___ Data ___
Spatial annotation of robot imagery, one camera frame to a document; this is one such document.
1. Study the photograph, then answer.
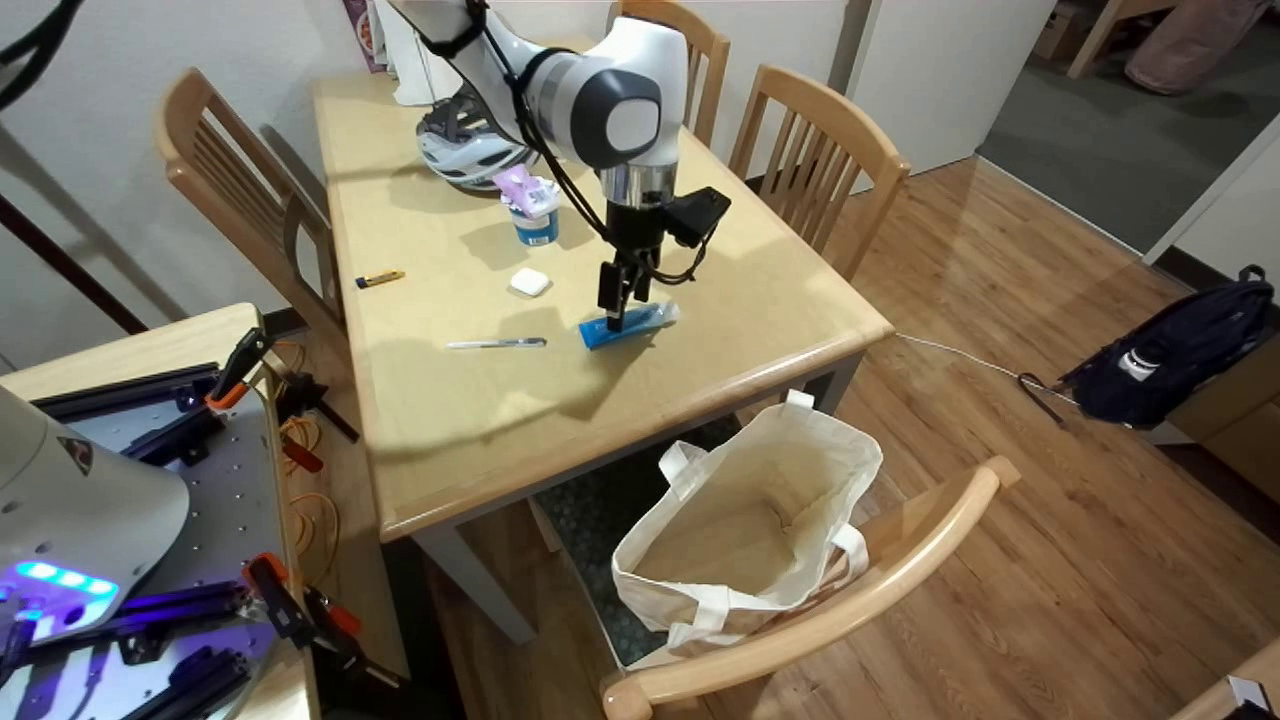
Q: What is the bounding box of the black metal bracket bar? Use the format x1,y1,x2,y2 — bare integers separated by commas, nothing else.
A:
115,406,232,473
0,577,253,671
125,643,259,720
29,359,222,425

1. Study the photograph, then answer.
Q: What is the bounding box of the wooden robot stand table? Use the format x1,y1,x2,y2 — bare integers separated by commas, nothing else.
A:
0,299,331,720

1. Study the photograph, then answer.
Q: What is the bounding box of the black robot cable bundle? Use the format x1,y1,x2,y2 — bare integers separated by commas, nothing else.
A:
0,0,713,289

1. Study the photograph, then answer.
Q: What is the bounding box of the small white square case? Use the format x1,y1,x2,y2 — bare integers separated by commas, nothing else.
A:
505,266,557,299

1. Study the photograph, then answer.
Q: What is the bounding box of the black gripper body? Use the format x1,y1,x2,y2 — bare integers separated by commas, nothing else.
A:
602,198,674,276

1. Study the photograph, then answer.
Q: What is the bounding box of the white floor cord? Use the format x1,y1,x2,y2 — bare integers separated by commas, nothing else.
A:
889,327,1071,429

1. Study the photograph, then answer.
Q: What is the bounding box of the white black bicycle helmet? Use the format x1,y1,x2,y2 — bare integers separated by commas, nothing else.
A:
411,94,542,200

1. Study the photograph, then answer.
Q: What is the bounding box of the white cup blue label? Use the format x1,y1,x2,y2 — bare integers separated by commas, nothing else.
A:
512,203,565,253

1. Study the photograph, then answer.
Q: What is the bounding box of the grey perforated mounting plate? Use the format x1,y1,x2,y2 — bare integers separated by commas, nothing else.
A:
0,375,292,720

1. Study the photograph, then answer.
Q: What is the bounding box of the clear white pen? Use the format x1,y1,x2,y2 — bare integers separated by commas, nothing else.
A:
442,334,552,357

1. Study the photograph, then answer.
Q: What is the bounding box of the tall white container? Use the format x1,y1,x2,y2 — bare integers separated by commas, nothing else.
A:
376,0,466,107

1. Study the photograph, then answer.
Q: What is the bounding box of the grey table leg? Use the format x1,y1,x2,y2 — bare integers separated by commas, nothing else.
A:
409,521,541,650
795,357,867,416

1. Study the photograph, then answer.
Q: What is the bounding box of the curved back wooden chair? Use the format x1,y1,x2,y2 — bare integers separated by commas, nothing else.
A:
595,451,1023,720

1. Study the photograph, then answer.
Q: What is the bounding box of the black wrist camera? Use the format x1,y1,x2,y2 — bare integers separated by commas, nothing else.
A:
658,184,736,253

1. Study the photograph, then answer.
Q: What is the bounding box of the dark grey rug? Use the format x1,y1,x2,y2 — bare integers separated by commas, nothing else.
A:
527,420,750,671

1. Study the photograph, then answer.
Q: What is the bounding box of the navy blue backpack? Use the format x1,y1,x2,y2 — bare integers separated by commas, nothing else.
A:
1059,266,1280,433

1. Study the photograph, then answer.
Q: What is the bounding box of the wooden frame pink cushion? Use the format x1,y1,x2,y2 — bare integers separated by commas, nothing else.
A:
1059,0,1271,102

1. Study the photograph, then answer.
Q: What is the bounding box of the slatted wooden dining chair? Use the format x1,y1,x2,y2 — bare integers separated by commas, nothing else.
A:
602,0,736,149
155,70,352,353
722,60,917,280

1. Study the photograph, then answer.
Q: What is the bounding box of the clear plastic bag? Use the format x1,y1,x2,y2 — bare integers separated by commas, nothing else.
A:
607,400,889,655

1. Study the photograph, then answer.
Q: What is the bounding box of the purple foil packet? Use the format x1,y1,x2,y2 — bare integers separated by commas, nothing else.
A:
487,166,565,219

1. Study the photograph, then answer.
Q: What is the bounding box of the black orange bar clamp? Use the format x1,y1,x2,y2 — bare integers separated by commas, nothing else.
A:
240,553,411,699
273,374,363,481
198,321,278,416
___
When an image appears in the data, skip it and output the rest exactly.

• Response:
Spatial annotation of robot imagery, one camera frame to a document; this is one such document.
1. Study the photograph, then answer.
Q: What is the bounding box of the black metal bracket bar? Use the format x1,y1,x2,y2 — bare integers separated by commas, nothing else.
A:
115,406,232,473
0,577,253,671
125,643,259,720
29,359,222,425

1. Study the photograph, then answer.
Q: What is the bounding box of the wooden robot stand table? Use the format x1,y1,x2,y2 — bare integers separated by commas, nothing else.
A:
0,299,331,720

1. Study the photograph, then answer.
Q: What is the bounding box of the black robot cable bundle? Use the format x1,y1,x2,y2 — bare integers separated by commas, nothing else.
A:
0,0,713,289

1. Study the photograph, then answer.
Q: What is the bounding box of the small white square case? Use the format x1,y1,x2,y2 — bare integers separated by commas, nothing else.
A:
505,266,557,299

1. Study the photograph, then answer.
Q: What is the bounding box of the black gripper body? Use the format x1,y1,x2,y2 — bare integers separated by commas, nothing else.
A:
602,198,674,276

1. Study the photograph, then answer.
Q: What is the bounding box of the white floor cord? Use the format x1,y1,x2,y2 — bare integers separated by commas, nothing else.
A:
889,327,1071,429

1. Study the photograph, then answer.
Q: What is the bounding box of the white black bicycle helmet? Use the format x1,y1,x2,y2 — bare integers separated by commas, nothing else.
A:
411,94,542,200

1. Study the photograph, then answer.
Q: What is the bounding box of the white cup blue label? Use the format x1,y1,x2,y2 — bare integers separated by commas, nothing else.
A:
512,203,565,253

1. Study the photograph, then answer.
Q: What is the bounding box of the grey perforated mounting plate? Use the format x1,y1,x2,y2 — bare integers separated by commas, nothing else.
A:
0,375,292,720

1. Study the photograph, then answer.
Q: What is the bounding box of the clear white pen? Use the format x1,y1,x2,y2 — bare integers separated by commas, nothing else.
A:
442,334,552,357

1. Study the photograph, then answer.
Q: What is the bounding box of the tall white container? Use the format x1,y1,x2,y2 — bare integers separated by commas, nothing else.
A:
376,0,466,107

1. Study the photograph, then answer.
Q: What is the bounding box of the grey table leg? Use the format x1,y1,x2,y2 — bare integers separated by commas, nothing else.
A:
409,521,541,650
795,357,867,416

1. Study the photograph, then answer.
Q: What is the bounding box of the curved back wooden chair? Use the format x1,y1,x2,y2 — bare integers separated by commas, nothing else.
A:
595,451,1023,720

1. Study the photograph, then answer.
Q: What is the bounding box of the black wrist camera? Use the format x1,y1,x2,y2 — bare integers separated by commas, nothing else.
A:
658,184,736,253

1. Study the photograph, then answer.
Q: What is the bounding box of the dark grey rug? Use the format x1,y1,x2,y2 — bare integers separated by commas, nothing else.
A:
527,420,750,671

1. Study the photograph, then answer.
Q: What is the bounding box of the navy blue backpack? Use the format x1,y1,x2,y2 — bare integers separated by commas, nothing else.
A:
1059,266,1280,433

1. Study the photograph, then answer.
Q: What is the bounding box of the wooden frame pink cushion? Use the format x1,y1,x2,y2 — bare integers separated by commas, nothing else.
A:
1059,0,1271,102

1. Study the photograph, then answer.
Q: What is the bounding box of the slatted wooden dining chair? Use the format x1,y1,x2,y2 — bare integers separated by commas, nothing else.
A:
602,0,736,149
155,70,352,353
722,60,917,280

1. Study the photograph, then answer.
Q: What is the bounding box of the clear plastic bag? Use the format x1,y1,x2,y2 — bare integers separated by commas, nothing else.
A:
607,400,889,655

1. Study the photograph, then answer.
Q: What is the bounding box of the purple foil packet? Use the format x1,y1,x2,y2 — bare integers separated by commas, nothing else.
A:
487,166,565,219

1. Study the photograph, then answer.
Q: What is the bounding box of the black orange bar clamp? Use the format x1,y1,x2,y2 — bare integers separated by commas, nothing else.
A:
240,553,411,699
273,374,363,481
198,321,278,416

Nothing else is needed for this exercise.